_Your assignment_. Lift out, unaltered, the lines of the material below between the line holding "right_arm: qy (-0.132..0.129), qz" and the line holding "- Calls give", counting both.

======== Given data ========

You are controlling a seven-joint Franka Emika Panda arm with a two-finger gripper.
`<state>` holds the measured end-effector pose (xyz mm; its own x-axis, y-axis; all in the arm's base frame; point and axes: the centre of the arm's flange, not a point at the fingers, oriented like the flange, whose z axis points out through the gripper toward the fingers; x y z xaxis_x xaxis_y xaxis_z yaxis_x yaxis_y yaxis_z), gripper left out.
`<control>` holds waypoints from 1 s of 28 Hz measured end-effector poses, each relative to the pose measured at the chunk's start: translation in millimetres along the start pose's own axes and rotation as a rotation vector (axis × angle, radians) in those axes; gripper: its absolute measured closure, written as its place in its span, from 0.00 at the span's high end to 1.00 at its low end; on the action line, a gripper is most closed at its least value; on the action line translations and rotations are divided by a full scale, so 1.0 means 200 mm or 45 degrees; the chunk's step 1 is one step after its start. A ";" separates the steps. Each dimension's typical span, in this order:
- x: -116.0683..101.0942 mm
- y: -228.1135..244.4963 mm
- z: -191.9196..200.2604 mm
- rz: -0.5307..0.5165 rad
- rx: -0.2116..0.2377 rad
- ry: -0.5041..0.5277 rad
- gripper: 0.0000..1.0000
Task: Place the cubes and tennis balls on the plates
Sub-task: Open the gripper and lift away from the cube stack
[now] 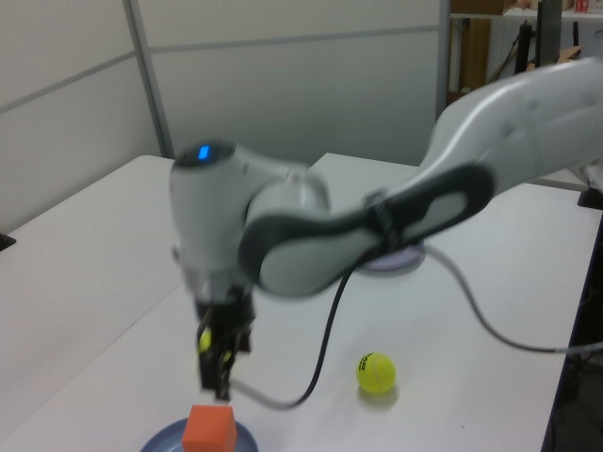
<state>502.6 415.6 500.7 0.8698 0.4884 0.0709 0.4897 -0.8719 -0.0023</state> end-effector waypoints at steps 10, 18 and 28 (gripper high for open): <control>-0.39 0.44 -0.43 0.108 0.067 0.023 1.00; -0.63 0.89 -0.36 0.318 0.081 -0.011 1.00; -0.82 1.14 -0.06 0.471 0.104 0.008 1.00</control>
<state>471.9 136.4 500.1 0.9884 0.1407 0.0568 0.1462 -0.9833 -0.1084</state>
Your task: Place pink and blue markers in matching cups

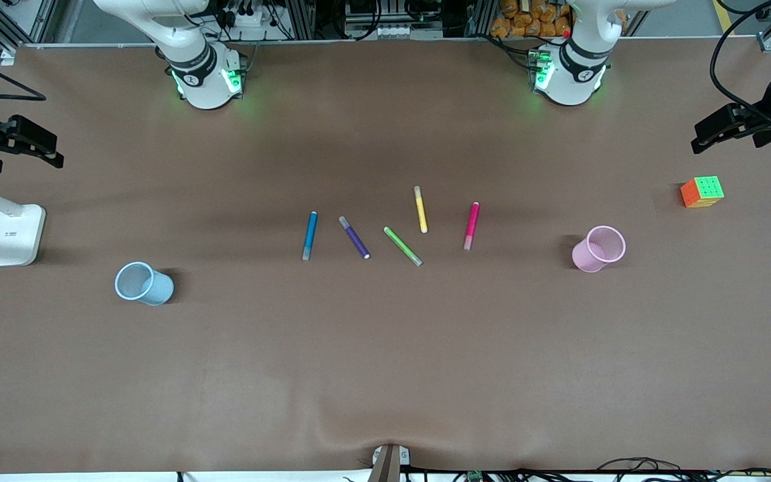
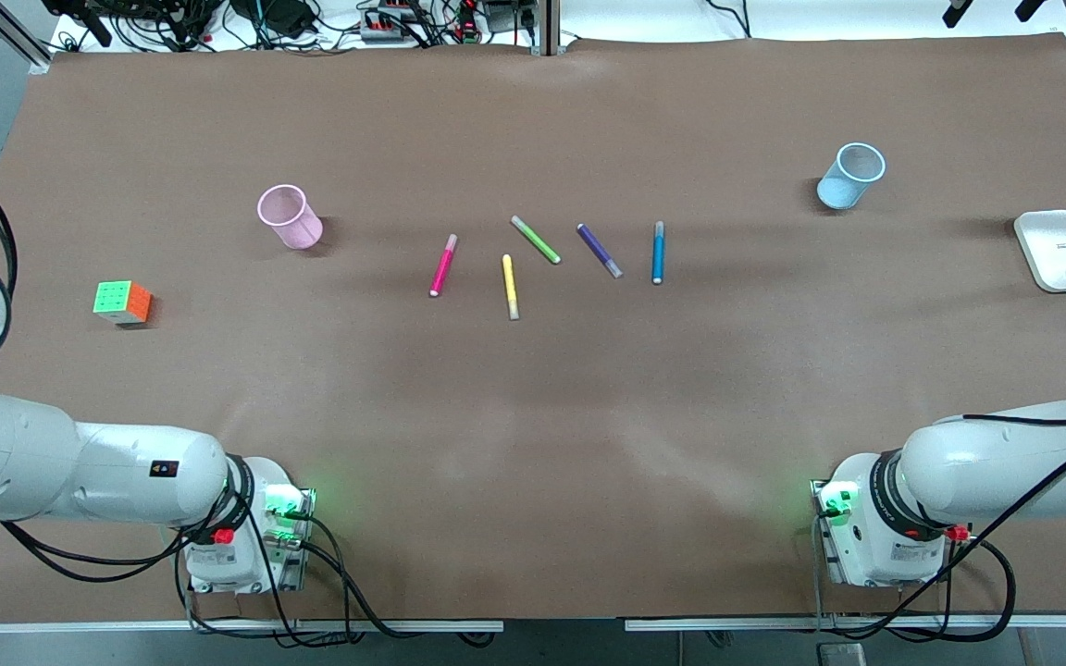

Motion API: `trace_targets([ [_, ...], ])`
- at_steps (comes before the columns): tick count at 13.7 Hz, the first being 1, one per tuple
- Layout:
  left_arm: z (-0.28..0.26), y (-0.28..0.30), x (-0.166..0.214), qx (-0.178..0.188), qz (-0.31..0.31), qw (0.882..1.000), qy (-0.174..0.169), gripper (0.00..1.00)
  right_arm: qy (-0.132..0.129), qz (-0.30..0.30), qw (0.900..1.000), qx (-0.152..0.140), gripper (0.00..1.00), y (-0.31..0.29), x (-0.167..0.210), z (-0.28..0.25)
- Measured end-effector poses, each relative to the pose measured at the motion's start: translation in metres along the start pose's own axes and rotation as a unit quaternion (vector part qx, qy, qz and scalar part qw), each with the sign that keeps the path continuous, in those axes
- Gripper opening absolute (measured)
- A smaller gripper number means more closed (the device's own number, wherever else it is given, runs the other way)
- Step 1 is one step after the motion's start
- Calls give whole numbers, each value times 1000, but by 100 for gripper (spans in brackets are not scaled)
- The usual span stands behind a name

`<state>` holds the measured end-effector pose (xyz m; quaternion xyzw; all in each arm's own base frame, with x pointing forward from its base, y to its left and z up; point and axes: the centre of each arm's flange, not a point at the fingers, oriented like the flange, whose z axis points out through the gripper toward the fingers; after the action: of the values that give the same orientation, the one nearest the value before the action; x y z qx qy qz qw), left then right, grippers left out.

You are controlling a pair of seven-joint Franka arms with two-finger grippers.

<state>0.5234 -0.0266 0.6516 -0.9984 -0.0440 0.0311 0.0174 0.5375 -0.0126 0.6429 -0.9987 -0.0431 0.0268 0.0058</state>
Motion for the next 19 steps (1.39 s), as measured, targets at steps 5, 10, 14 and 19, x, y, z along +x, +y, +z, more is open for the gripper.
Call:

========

_Solution to this problem_.
  right_arm: qy (-0.132..0.129), qz (-0.30..0.30), qw (0.900..1.000), qx (-0.152..0.140), gripper (0.00..1.00), y (-0.31..0.29), x (-0.167..0.210), z (-0.28..0.25)
- Measured end-effector poses, each relative to the pose measured at the motion's start: translation in metres along the start pose's own axes and rotation as a unit quaternion (vector part qx, qy, qz and scalar part qw), each with the sign that keeps the path continuous, in those axes
- Gripper opening absolute (measured)
- A smaller gripper number means more closed (the device's own number, wherever else it is given, runs the other way)
- Step 1 is one step after the motion's start
- Calls give whole numbers, each value times 1000, but by 100 for gripper (spans in brackets are not scaled)

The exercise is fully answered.